Task statement: Repeat the listing below in full and exactly. Pictures are to be omitted.

Segment Open

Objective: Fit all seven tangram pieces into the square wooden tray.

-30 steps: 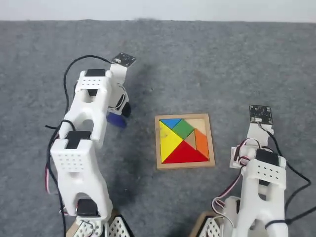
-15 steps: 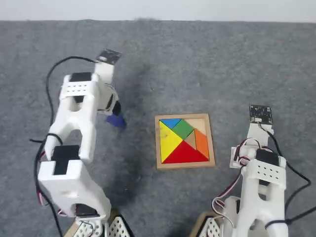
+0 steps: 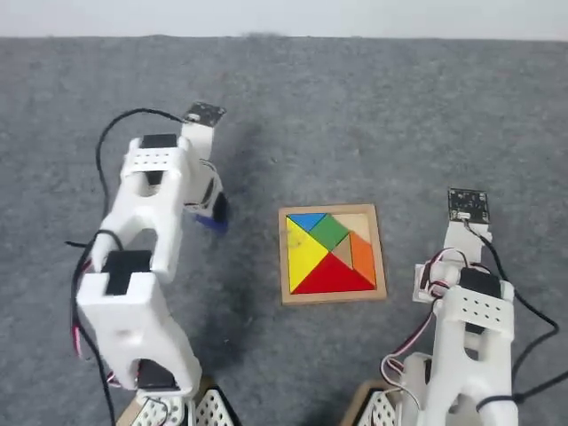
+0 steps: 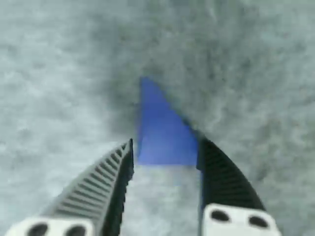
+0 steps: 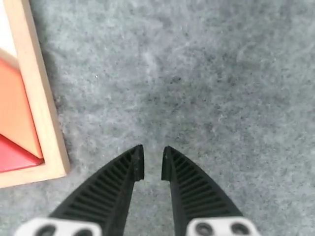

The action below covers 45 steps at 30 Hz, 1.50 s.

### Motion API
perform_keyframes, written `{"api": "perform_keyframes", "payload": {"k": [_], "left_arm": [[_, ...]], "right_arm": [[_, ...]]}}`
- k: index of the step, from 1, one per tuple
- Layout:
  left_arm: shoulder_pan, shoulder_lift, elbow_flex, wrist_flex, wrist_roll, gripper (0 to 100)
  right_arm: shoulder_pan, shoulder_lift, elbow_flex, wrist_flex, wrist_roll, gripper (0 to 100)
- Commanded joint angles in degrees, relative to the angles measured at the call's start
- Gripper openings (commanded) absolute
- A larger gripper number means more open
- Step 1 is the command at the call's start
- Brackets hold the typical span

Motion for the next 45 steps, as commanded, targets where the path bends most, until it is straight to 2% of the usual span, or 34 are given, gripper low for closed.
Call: {"api": "perform_keyframes", "payload": {"k": [1,12,19,27,32,36,40,43,45], "left_arm": [[2.02,1.05,0.75,2.20,3.69,20],[2.64,0.26,0.04,3.25,5.45,20],[4.22,-13.71,6.29,3.43,5.63,20],[2.29,-20.75,11.21,2.37,5.54,20],[0.79,-17.49,12.88,2.20,7.21,22],[0.53,-11.69,12.88,-2.81,8.44,24],[2.20,-7.47,12.88,-4.13,8.44,24],[3.25,-6.68,13.14,-3.25,8.35,23],[3.69,-6.95,13.14,-2.73,8.35,18]], "right_arm": [[-0.31,-1.36,-2.99,-0.48,-0.18,7.4],[-0.22,-1.36,-2.99,-0.48,-0.09,7.4],[-0.40,-1.36,-2.99,-0.40,-0.09,7.4],[-0.48,-1.27,-2.99,-0.40,-0.18,7.4],[-0.48,-1.10,-2.99,-0.40,-0.18,7.4],[-0.48,-0.92,-2.99,-0.40,-0.18,7.4],[-0.57,-0.92,-2.99,-0.40,-0.18,7.4],[-0.57,-0.92,-2.99,-0.48,-0.18,7.4],[-0.57,-1.01,-2.99,-0.48,-0.18,7.4]]}}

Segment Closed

Completed task:
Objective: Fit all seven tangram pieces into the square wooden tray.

-30 steps: 
-15 steps: 
+0 steps: 
+0 steps: 
+0 steps: 

The action below covers 45 steps at 30 Hz, 1.50 s.

### Motion API
perform_keyframes, written `{"api": "perform_keyframes", "payload": {"k": [_], "left_arm": [[_, ...]], "right_arm": [[_, ...]]}}`
- k: index of the step, from 1, one per tuple
- Layout:
  left_arm: shoulder_pan, shoulder_lift, elbow_flex, wrist_flex, wrist_roll, gripper (0 to 100)
  right_arm: shoulder_pan, shoulder_lift, elbow_flex, wrist_flex, wrist_roll, gripper (0 to 100)
- Commanded joint angles in degrees, relative to the angles measured at the call's start
- Gripper openings (commanded) absolute
- A larger gripper number means more open
- Step 1 is the command at the call's start
- Brackets hold the typical span

Motion for the next 45 steps, as commanded, targets where the path bends most, until it is straight to 2% of the usual span, or 34 are given, gripper low for closed.
Call: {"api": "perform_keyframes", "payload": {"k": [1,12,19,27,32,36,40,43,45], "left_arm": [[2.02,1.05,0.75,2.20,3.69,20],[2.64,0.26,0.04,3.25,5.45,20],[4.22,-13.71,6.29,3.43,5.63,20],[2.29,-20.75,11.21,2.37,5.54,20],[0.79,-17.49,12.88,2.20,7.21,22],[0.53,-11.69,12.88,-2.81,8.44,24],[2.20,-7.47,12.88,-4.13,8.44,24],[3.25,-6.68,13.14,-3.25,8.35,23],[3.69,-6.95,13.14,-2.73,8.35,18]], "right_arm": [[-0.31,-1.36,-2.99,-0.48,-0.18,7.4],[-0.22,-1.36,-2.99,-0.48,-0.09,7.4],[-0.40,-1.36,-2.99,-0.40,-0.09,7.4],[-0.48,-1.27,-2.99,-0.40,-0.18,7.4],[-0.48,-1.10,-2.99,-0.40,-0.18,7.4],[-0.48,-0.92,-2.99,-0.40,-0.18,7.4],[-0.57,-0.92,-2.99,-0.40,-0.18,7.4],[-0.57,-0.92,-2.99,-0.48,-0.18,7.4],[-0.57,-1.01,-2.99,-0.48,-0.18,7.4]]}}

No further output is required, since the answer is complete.